» **Instructions to follow**
Scan the material for the word "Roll" and copy each line where it occurs.

++++++

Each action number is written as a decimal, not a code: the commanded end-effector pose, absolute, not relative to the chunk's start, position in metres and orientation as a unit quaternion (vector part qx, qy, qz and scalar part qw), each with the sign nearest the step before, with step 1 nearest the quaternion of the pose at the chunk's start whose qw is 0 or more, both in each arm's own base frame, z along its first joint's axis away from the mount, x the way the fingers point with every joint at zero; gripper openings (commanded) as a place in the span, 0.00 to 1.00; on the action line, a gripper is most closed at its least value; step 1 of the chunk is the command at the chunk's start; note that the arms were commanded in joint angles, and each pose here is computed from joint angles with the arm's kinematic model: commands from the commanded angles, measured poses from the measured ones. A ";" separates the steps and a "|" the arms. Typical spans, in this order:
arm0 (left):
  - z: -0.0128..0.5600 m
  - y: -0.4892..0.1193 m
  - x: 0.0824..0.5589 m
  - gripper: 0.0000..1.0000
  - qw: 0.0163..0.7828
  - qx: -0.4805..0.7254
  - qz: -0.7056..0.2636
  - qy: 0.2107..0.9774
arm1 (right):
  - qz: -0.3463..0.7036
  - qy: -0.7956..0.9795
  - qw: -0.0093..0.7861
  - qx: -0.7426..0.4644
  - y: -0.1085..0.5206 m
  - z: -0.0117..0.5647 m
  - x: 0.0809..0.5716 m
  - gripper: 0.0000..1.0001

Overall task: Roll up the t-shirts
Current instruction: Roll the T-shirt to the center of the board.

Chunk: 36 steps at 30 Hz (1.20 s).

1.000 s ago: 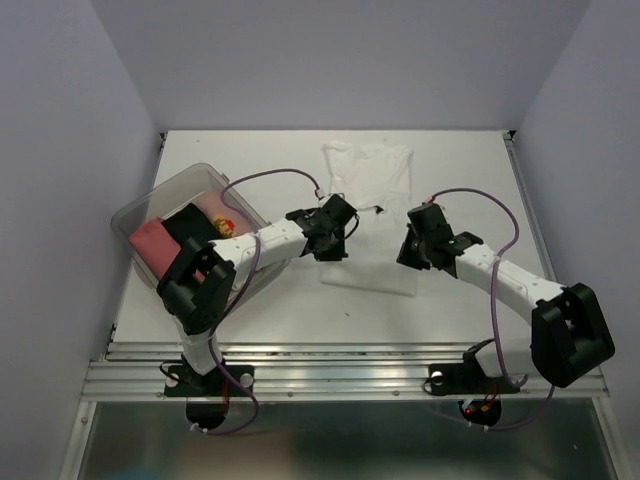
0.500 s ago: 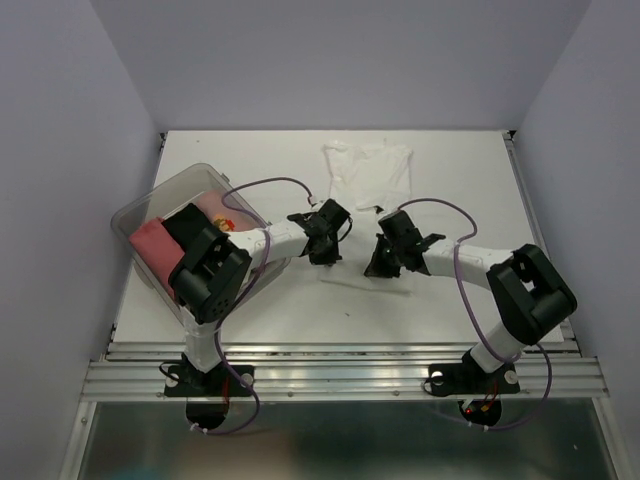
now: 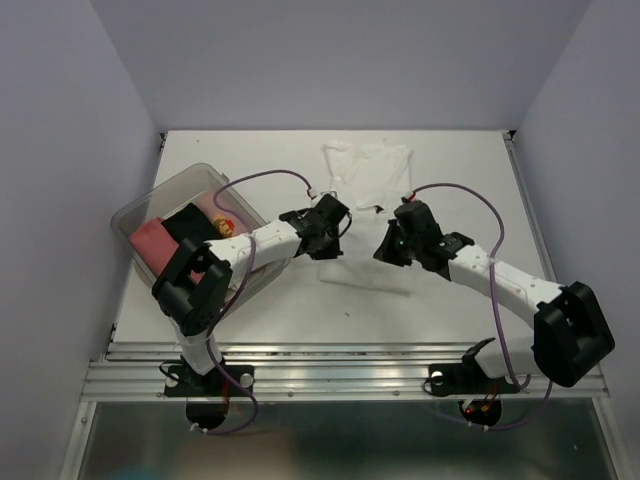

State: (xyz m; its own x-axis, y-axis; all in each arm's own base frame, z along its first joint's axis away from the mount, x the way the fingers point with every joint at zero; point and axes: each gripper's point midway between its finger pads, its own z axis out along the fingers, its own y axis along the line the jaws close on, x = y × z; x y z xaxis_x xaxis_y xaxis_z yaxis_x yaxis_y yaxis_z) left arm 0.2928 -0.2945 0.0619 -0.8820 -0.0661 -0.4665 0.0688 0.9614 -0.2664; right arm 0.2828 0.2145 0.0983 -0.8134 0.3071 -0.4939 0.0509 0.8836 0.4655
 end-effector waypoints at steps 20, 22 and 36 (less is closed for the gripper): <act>0.063 -0.296 0.284 0.00 0.262 0.034 -0.097 0.959 | 0.085 0.935 0.318 0.133 0.138 0.087 0.280 0.02; 0.069 -0.291 0.289 0.00 0.268 0.026 -0.099 0.958 | 0.089 0.929 0.331 0.141 0.131 0.099 0.284 0.02; 0.018 -0.277 0.298 0.00 0.237 0.005 -0.073 0.969 | 0.049 0.949 0.267 0.158 0.115 0.029 0.274 0.01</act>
State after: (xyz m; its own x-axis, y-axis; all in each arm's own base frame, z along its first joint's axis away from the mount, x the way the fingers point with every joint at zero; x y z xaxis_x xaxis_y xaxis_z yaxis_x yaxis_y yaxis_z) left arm 0.3058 -0.2855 0.0423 -0.8738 -0.0483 -0.4839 0.0493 0.9811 -0.1870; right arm 0.2736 0.1203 0.0528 -0.7989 0.3276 -0.5044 0.2525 0.9438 0.2131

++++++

» **Exercise response**
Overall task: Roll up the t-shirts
Current instruction: Roll the T-shirt to the center of the board.

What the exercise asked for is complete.